→ **Work instructions**: Repeat the data exactly, leaving out any image.

→ **Exercise data**:
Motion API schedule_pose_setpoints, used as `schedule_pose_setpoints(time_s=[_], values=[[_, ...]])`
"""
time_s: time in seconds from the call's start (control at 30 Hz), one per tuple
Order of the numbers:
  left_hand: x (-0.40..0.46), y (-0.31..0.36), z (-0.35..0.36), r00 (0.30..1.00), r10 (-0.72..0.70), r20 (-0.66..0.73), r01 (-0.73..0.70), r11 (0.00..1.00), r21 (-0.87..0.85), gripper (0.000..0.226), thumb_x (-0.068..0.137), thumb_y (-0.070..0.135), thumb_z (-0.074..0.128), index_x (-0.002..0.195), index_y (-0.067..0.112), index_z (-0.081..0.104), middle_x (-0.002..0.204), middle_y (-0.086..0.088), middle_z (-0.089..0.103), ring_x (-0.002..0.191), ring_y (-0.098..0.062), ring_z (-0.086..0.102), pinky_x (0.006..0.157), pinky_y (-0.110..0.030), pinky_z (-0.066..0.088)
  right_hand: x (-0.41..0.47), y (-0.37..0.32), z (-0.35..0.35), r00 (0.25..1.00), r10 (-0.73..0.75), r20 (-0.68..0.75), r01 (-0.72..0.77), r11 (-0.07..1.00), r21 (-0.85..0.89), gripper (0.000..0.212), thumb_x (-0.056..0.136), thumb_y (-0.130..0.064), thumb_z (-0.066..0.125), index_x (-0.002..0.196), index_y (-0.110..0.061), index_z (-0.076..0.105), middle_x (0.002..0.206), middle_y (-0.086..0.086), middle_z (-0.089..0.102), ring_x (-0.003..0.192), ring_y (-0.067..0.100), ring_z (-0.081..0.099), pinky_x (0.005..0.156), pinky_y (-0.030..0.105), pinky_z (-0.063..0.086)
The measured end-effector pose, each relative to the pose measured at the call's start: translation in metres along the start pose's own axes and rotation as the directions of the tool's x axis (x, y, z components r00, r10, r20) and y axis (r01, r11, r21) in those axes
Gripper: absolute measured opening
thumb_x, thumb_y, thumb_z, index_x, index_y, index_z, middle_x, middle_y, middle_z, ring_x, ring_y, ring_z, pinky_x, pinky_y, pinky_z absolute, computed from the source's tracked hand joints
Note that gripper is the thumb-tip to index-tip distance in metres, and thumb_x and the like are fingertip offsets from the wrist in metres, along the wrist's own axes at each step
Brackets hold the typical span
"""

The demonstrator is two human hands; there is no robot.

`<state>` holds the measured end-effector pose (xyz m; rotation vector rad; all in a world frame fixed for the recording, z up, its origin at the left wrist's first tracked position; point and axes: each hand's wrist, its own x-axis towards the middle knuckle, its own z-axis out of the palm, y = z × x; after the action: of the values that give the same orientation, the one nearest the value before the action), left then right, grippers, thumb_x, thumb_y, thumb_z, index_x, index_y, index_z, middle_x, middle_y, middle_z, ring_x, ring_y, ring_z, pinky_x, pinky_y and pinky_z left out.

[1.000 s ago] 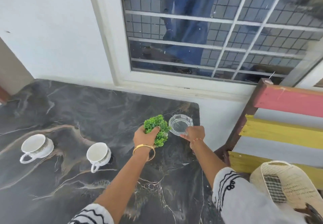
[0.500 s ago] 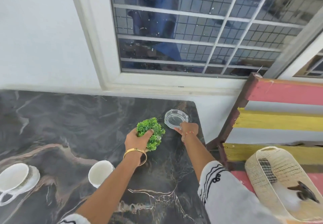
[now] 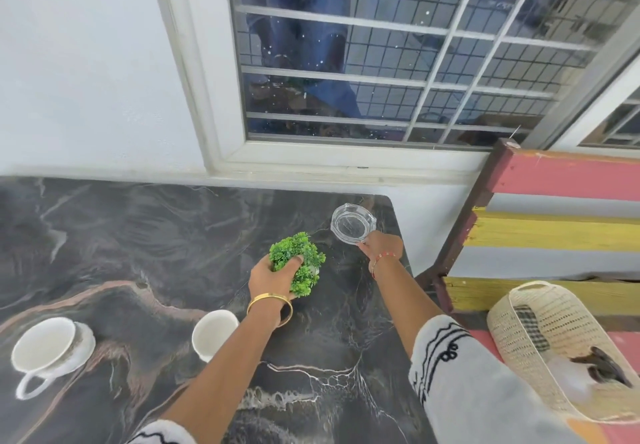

→ **Result**:
Motion API schedule_pose_setpoints, used as `schedule_pose_setpoints(time_s=[_], values=[[_, ...]])`
"""
time_s: time in seconds from the call's start (control at 30 Hz), one per tuple
Order of the numbers:
  left_hand: x (-0.40..0.46), y (-0.31..0.36), z (-0.35..0.36), r00 (0.30..1.00), r10 (-0.72..0.70), r20 (-0.66..0.73), r01 (-0.73..0.70), r11 (0.00..1.00), r21 (-0.87..0.85), gripper (0.000..0.226), thumb_x (-0.068..0.137), thumb_y (-0.070..0.135), thumb_z (-0.074..0.128), index_x (-0.002..0.195), index_y (-0.067..0.112), index_z (-0.081..0.104), middle_x (-0.002..0.204), middle_y (-0.086..0.088), middle_z (-0.089..0.103), ring_x (-0.002..0.191), ring_y (-0.098..0.062), ring_z (-0.086..0.102), pinky_x (0.006..0.157), pinky_y (-0.110..0.030), pinky_z (-0.066..0.088)
  right_hand: x (-0.41..0.47), y (-0.37..0.32), z (-0.35..0.35), r00 (0.25..1.00), r10 (-0.73..0.75), r20 (-0.68..0.75), r01 (-0.72..0.77), r11 (-0.07..1.00), r21 (-0.85..0.89), gripper (0.000..0.212), thumb_x (-0.056..0.136), thumb_y (-0.130..0.064), thumb_z (-0.066..0.125), index_x (-0.002..0.196), index_y (-0.110..0.061), index_z (-0.076..0.105), middle_x (0.002..0.206), middle_y (-0.086..0.086), middle_z (-0.089..0.102), ring_x (-0.003..0.192), ring_y (-0.067..0.100), ring_z (-0.081..0.099), pinky_x (0.005..0.156), pinky_y (-0.030..0.105), pinky_z (-0.063..0.086)
The measured end-effector pose, each relative to the pose measured at the call's start: translation in metres along the start pose's own axes and rotation as the directions of the tool's x axis (x, y, z components r00, r10, r20) and y axis (r01, r11, r21) in those axes
Gripper: absolute measured opening
thumb_x, thumb_y, thumb_z, index_x, index_y, index_z, middle_x, middle_y, middle_z, ring_x, ring_y, ring_z, pinky_x, pinky_y, pinky_z absolute, computed from the source's tracked hand joints
Note that gripper is the thumb-tip to index-tip distance in metres, and thumb_x and the like are fingertip offsets from the wrist in metres, along the wrist's own axes at each step
Brackets hold the typical span
"""

The demonstrator is two human hands; there is no robot.

`<state>` holds the measured end-effector pose (xyz m; rotation vector rad; all in a world frame fixed for the recording, z up, its origin at the left wrist's first tracked position; point and axes: each hand's wrist, its own x-axis towards the middle knuckle, its own z-axis out of the palm, y = z × x; after the action: of the values that give the same orientation, the one nearest the value before the action), left then right, grippers, thumb_x, thumb_y, thumb_z, index_x, index_y, index_z, middle_x, middle_y, middle_z, ring_x, ring_y, ring_z, pinky_x, pinky_y and pinky_z left out.

[1.000 s ago] 
[0.500 s ago] 
[now] 

What has been written here completes the answer.